- _Try it_: Output all of the data exactly as it appears, but leave out any pictures it contains.

- _Available data_:
--- START ---

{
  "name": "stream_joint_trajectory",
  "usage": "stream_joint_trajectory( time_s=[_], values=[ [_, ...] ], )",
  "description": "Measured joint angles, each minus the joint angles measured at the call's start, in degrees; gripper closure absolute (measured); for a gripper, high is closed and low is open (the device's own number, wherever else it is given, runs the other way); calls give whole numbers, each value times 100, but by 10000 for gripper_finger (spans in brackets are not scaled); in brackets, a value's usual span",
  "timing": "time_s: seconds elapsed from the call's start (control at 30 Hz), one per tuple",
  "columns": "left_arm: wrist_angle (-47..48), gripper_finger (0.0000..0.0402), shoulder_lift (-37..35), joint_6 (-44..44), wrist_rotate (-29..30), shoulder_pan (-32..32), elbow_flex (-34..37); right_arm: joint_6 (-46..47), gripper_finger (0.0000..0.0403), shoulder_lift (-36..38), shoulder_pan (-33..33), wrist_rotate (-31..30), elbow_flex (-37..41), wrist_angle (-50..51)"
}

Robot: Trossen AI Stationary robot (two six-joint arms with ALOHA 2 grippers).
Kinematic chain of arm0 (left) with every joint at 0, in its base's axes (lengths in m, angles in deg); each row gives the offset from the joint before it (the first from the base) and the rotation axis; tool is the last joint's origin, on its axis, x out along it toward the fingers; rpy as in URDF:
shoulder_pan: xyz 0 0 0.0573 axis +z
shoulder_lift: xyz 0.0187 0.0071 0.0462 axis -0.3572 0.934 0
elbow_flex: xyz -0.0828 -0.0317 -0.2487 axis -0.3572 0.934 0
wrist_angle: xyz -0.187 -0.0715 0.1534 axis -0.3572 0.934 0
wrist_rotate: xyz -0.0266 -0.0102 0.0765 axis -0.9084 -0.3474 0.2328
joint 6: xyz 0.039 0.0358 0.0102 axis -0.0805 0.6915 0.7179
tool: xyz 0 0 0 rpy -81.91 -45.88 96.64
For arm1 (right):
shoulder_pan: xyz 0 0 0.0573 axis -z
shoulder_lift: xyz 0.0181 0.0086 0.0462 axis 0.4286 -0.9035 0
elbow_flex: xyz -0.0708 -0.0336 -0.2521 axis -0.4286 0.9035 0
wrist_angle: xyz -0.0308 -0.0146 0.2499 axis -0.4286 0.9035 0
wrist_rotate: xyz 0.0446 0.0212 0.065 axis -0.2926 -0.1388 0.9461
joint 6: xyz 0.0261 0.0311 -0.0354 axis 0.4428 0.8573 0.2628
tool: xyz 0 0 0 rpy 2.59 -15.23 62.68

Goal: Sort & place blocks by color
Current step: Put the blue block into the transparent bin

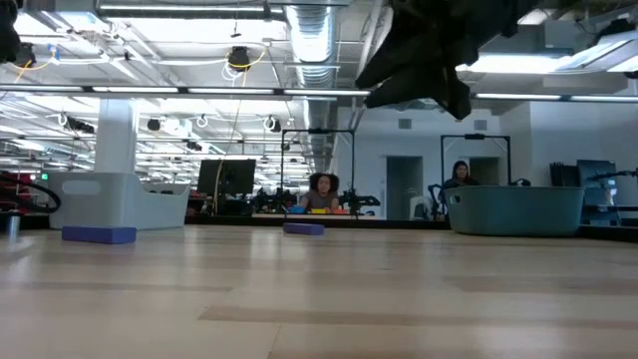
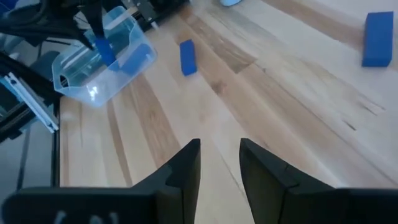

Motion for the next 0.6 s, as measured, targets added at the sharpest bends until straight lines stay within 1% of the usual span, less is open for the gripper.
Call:
stream_joint_trajectory(
  time_s=[0.1, 0.2, 0.27, 0.33, 0.4, 0.53, 0.6],
  values=[
    [3, 275, -2, 7, 17, 0, 1, 57, 264, 0, 140, 265, 0, -47],
    [11, 234, -2, 30, 15, 0, -1, 181, 252, 0, 219, 331, 0, -134],
    [121, 215, -3, 44, 22, 0, -28, 177, 242, 0, 300, 373, 0, -136],
    [182, 202, -5, 118, 74, 0, -103, 57, 230, 0, 450, 455, 0, -135],
    [217, 197, -7, 258, 291, 0, -230, -24, 217, 0, 657, 591, -11, -118],
    [235, 195, -138, 807, 984, 23, -519, -245, 189, -8, 1081, 867, -159, -95],
    [291, 195, -277, 1080, 1386, 95, -671, -375, 178, -177, 1297, 892, -345, 5]
  ],
)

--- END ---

- _Reply to the task_:
{
  "name": "stream_joint_trajectory",
  "usage": "stream_joint_trajectory( time_s=[_], values=[ [_, ...] ], )",
  "description": "Measured joint angles, each minus the joint angles measured at the call's start, in degrees; gripper closure absolute (measured); for a gripper, high is closed and low is open (the device's own number, wherever else it is given, runs the other way); calls give whole numbers, each value times 100, but by 10000 for gripper_finger (spans in brackets are not scaled); in brackets, a value's usual span",
  "timing": "time_s: seconds elapsed from the call's start (control at 30 Hz), one per tuple",
  "columns": "left_arm: wrist_angle (-47..48), gripper_finger (0.0000..0.0402), shoulder_lift (-37..35), joint_6 (-44..44), wrist_rotate (-29..30), shoulder_pan (-32..32), elbow_flex (-34..37); right_arm: joint_6 (-46..47), gripper_finger (0.0000..0.0403), shoulder_lift (-36..38), shoulder_pan (-33..33), wrist_rotate (-31..30), elbow_flex (-37..41), wrist_angle (-50..51)"
}

Robot: Trossen AI Stationary robot (two six-joint arms with ALOHA 2 grippers).
Kinematic chain of arm0 (left) with every joint at 0, in its base's axes (lengths in m, angles in deg); each row gives the offset from the joint before it (the first from the base) and the rotation axis; tool is the last joint's origin, on its axis, x out along it toward the fingers; rpy as in URDF:
shoulder_pan: xyz 0 0 0.0573 axis +z
shoulder_lift: xyz 0.0187 0.0071 0.0462 axis -0.3572 0.934 0
elbow_flex: xyz -0.0828 -0.0317 -0.2487 axis -0.3572 0.934 0
wrist_angle: xyz -0.187 -0.0715 0.1534 axis -0.3572 0.934 0
wrist_rotate: xyz -0.0266 -0.0102 0.0765 axis -0.9084 -0.3474 0.2328
joint 6: xyz 0.039 0.0358 0.0102 axis -0.0805 0.6915 0.7179
tool: xyz 0 0 0 rpy -81.91 -45.88 96.64
For arm1 (right):
shoulder_pan: xyz 0 0 0.0573 axis -z
shoulder_lift: xyz 0.0181 0.0086 0.0462 axis 0.4286 -0.9035 0
elbow_flex: xyz -0.0708 -0.0336 -0.2521 axis -0.4286 0.9035 0
wrist_angle: xyz -0.0308 -0.0146 0.2499 axis -0.4286 0.9035 0
wrist_rotate: xyz 0.0446 0.0212 0.065 axis -0.2926 -0.1388 0.9461
joint 6: xyz 0.0261 0.0311 -0.0354 axis 0.4428 0.8573 0.2628
tool: xyz 0 0 0 rpy 2.59 -15.23 62.68

Goal: Sort & place blocks by color
Current step: Put the blue block into the transparent bin


Motion for the next 0.6 s, as measured, targets added at the sharpest bends until straight lines stay within 1% of the usual span, less is open for the gripper.
Call:
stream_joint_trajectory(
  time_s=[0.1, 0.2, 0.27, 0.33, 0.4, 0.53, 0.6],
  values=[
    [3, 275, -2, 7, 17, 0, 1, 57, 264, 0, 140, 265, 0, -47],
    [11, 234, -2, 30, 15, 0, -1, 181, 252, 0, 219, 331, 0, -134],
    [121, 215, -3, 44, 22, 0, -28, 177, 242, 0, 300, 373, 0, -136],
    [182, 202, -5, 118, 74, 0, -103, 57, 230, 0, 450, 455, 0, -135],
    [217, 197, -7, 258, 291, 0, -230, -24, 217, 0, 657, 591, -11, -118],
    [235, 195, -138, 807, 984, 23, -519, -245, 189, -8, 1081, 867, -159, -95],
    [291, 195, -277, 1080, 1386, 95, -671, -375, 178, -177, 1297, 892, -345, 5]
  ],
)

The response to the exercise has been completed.